## What you need to do
Below are the records; copy each line in them that holds the word "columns".

Extracted data entries:
·····
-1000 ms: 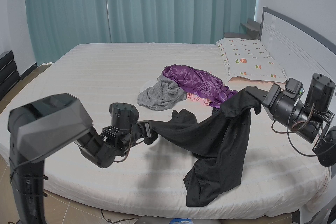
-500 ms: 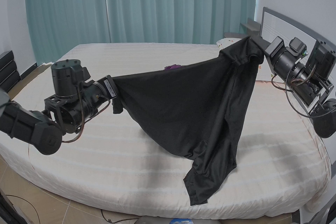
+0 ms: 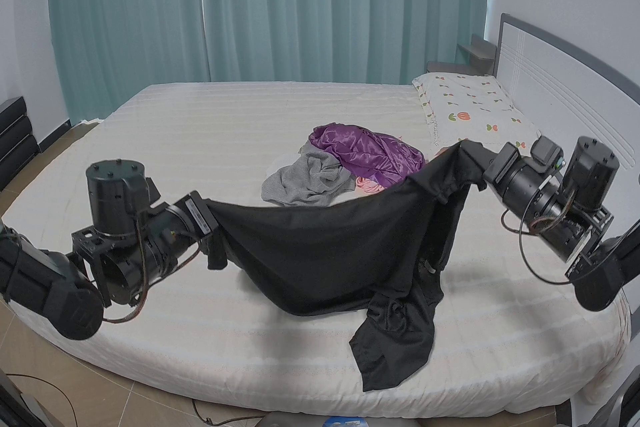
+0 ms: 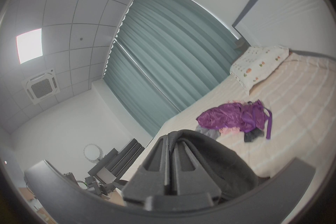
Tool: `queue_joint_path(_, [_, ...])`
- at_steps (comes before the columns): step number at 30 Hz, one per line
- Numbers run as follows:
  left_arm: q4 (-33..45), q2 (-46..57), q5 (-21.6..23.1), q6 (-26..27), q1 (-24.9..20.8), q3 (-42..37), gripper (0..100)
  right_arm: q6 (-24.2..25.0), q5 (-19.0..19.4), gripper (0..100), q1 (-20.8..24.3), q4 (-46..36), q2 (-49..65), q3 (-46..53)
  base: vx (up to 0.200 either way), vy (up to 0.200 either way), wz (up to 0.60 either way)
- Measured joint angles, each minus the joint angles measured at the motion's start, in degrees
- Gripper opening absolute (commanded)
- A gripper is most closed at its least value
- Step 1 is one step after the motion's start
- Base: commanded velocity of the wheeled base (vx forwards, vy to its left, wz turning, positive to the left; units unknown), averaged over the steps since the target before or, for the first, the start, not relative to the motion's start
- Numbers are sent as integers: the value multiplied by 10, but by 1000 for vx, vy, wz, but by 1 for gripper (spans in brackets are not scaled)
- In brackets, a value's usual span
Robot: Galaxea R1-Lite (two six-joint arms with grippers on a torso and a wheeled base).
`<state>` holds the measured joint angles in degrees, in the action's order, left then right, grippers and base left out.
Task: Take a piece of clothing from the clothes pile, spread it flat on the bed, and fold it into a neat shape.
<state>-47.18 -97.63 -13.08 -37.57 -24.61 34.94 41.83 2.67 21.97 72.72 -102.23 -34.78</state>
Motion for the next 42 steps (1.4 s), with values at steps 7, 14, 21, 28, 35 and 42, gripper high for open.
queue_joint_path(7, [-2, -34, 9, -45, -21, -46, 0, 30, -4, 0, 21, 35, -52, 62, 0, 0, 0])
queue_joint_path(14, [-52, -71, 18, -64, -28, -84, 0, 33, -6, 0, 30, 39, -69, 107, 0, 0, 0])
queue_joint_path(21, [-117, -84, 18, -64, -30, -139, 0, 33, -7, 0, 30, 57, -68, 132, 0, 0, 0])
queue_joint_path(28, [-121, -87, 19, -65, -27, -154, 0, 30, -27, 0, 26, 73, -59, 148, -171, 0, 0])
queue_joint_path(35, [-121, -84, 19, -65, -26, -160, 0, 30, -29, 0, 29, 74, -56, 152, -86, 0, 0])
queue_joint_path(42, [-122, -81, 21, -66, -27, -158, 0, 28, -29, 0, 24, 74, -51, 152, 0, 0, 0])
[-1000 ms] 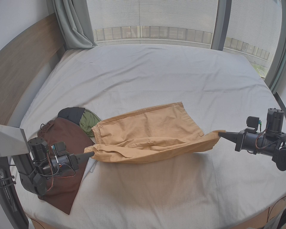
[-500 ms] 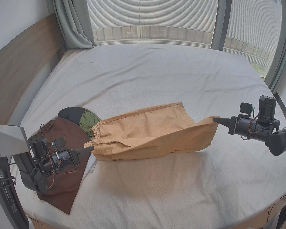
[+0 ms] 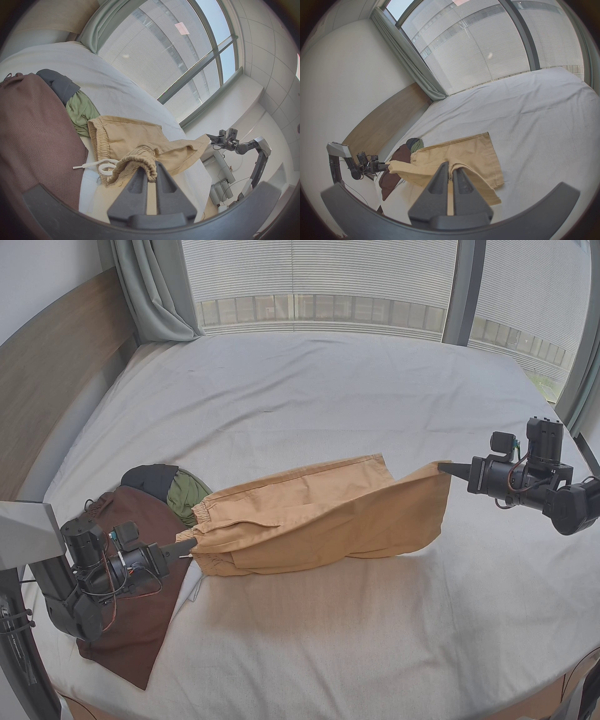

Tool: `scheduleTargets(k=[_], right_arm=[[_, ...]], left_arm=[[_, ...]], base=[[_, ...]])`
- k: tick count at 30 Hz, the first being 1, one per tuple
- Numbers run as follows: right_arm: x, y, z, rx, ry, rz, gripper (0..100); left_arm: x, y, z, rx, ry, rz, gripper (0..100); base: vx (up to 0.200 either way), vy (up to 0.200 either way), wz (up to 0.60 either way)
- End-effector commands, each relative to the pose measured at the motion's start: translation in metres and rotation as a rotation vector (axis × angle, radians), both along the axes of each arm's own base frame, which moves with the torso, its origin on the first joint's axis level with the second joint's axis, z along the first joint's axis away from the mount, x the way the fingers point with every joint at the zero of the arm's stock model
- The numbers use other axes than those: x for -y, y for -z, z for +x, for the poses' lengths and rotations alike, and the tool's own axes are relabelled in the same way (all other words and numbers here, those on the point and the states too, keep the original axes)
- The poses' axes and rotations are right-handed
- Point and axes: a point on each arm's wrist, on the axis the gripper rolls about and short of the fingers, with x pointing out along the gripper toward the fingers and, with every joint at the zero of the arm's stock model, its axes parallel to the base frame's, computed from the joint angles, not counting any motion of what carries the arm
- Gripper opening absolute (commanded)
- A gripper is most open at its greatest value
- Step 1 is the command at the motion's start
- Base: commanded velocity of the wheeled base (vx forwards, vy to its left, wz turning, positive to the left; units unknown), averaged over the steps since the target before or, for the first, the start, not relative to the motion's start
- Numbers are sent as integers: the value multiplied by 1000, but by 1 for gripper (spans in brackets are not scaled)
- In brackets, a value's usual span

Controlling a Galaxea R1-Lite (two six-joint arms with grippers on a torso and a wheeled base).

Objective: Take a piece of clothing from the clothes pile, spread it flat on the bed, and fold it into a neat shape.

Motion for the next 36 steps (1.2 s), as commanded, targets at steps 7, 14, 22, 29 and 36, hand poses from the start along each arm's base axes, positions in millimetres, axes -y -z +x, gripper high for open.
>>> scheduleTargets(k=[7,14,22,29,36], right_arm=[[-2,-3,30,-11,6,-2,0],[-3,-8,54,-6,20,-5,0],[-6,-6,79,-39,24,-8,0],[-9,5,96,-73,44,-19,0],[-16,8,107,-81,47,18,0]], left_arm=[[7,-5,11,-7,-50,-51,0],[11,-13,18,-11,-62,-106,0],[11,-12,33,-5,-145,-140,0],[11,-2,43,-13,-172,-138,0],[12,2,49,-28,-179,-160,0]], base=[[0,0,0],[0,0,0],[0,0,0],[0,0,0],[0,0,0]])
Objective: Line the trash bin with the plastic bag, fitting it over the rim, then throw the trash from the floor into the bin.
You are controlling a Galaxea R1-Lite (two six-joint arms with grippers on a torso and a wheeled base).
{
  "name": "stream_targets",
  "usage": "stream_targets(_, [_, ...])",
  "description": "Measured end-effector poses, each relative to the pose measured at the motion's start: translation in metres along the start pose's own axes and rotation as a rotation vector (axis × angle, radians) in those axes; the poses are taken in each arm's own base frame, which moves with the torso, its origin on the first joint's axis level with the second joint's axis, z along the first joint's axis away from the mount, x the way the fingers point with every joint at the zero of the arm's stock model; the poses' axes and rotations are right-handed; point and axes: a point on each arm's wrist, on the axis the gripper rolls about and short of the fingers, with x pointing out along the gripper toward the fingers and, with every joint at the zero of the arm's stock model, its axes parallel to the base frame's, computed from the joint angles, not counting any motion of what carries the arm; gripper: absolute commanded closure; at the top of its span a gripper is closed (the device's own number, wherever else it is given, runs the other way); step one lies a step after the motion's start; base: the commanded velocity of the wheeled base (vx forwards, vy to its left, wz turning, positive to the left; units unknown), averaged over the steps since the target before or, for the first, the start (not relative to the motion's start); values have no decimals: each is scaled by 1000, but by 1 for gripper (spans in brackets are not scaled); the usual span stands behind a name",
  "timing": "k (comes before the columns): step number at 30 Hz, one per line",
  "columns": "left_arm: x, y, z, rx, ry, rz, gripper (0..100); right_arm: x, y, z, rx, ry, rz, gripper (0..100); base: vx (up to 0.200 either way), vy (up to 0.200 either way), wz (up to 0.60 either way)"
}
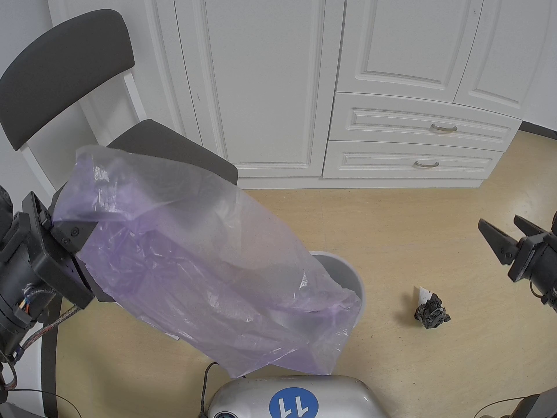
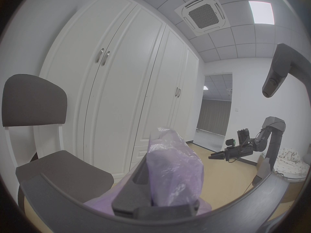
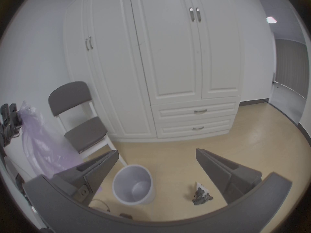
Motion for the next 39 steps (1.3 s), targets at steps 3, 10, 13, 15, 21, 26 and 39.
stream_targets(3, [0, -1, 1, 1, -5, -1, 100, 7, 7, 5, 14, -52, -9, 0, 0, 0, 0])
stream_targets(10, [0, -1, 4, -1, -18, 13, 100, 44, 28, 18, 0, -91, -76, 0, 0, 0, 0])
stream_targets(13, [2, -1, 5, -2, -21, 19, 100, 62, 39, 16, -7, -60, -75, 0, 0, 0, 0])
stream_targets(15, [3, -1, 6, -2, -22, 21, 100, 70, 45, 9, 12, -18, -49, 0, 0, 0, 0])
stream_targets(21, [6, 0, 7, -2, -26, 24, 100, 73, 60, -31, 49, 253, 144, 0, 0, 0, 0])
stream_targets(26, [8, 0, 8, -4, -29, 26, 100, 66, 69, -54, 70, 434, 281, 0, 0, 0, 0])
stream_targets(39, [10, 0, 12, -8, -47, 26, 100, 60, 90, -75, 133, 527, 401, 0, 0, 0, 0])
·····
## Solved exercise
- at_steps (comes before the columns): step number at 30 Hz, one per line
  "timing": "k (comes before the columns): step number at 30 Hz, one per line",
  "columns": "left_arm: x, y, z, rx, ry, rz, gripper (0..100); right_arm: x, y, z, rx, ry, rz, gripper (0..100); base: vx (up to 0.200 either way), vy (up to 0.200 either way), wz (up to 0.60 either way)"

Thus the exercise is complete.